- _Provided material_
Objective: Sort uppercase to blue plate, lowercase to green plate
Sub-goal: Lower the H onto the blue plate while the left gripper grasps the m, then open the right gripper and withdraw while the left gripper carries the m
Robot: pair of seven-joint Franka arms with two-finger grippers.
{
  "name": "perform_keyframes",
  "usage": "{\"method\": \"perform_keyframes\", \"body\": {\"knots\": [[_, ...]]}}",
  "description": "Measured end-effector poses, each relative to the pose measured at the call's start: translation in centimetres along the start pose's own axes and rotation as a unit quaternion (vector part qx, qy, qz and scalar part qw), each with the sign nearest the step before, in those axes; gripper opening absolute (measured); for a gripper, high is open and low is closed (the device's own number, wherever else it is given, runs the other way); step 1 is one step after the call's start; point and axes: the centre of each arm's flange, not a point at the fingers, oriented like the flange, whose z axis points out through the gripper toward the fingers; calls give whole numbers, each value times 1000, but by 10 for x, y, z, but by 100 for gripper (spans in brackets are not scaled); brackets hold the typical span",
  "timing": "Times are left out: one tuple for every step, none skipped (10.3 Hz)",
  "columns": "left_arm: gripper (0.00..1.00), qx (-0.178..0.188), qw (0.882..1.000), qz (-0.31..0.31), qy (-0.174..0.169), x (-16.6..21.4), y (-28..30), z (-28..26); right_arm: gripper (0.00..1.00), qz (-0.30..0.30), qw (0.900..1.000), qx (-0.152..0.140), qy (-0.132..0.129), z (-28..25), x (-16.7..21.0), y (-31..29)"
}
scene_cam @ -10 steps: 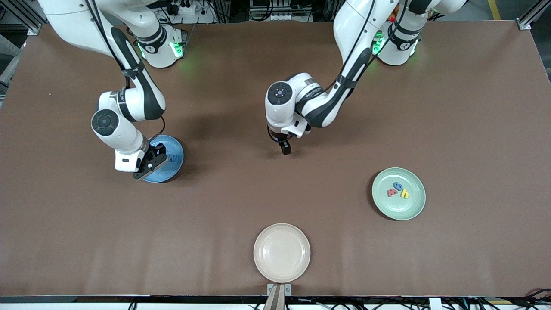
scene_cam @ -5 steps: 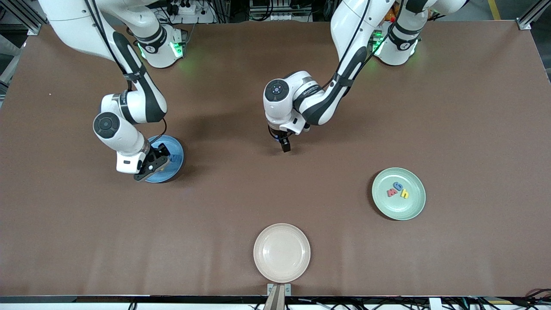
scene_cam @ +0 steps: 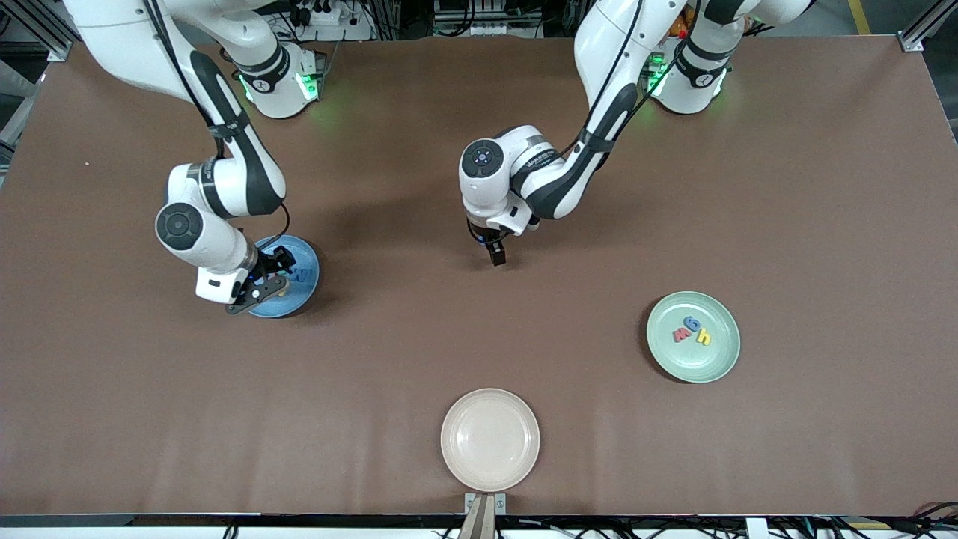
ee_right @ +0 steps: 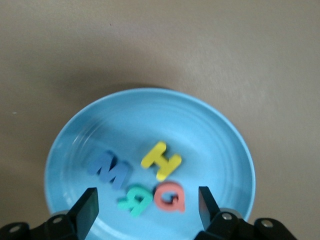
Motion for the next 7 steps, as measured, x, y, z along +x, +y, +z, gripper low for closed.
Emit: {"method": "perform_keyframes", "body": {"knots": [[100, 0, 1000, 1, -1, 0, -1, 1, 91, 16, 1000, 10, -25, -19, -4, 1], [100, 0, 1000, 3, -3, 0, -3, 4, 94, 25, 998, 20, -50, -43, -6, 3], [100, -1, 1000, 5, -3, 1, -4, 8, 94, 34, 996, 29, -77, -76, -6, 6], [100, -2, 1000, 6, -3, 1, -4, 11, 94, 41, 994, 38, -98, -115, -5, 13], [100, -1, 1000, 7, -3, 2, -5, 13, 94, 46, 992, 43, -108, -148, -6, 20], [100, -1, 1000, 7, -3, 2, -5, 13, 94, 52, 991, 47, -116, -178, -8, 27], [100, -1, 1000, 7, -3, 1, -5, 13, 94, 60, 989, 51, -121, -205, -13, 37]]}}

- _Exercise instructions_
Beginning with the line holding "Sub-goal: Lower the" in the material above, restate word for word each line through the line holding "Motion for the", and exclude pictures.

- _Response area_
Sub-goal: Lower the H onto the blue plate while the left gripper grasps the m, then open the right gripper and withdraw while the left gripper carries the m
Robot: pair of seven-joint Franka arms with two-finger grippers.
{
  "name": "perform_keyframes",
  "usage": "{\"method\": \"perform_keyframes\", \"body\": {\"knots\": [[_, ...]]}}",
  "description": "Measured end-effector poses, each relative to the pose measured at the call's start: translation in centimetres along the start pose's own axes and rotation as a unit quaternion (vector part qx, qy, qz and scalar part qw), each with the sign nearest the step before, in those axes; gripper opening absolute (measured); for a gripper, high is open and low is closed (the device's own number, wherever else it is given, runs the other way); step 1 is one step after the call's start; point and axes: the centre of each arm's flange, not a point at the fingers, oriented like the flange, whose z axis points out through the gripper toward the fingers; calls give whole numbers, each value times 1000, but by 10 for x, y, z, but by 100 for gripper (spans in brackets are not scaled); brackets hold the typical span",
  "timing": "Times are left out: one tuple for every step, none skipped (10.3 Hz)",
  "columns": "left_arm: gripper (0.00..1.00), qx (-0.178..0.188), qw (0.882..1.000), qz (-0.31..0.31), qy (-0.174..0.169), x (-16.6..21.4), y (-28..30), z (-28..26); right_arm: gripper (0.00..1.00), qz (-0.30..0.30), qw (0.900..1.000), qx (-0.152..0.140), qy (-0.132..0.129), z (-28..25), x (-16.7..21.0), y (-31..29)"
}
scene_cam @ -10 steps: 
scene_cam @ -5 steps: 
scene_cam @ +0 steps: 
ee_right @ +0 steps: 
Motion for the next 7 steps, as measured, x, y, z along +x, +y, +z, gripper low for closed.

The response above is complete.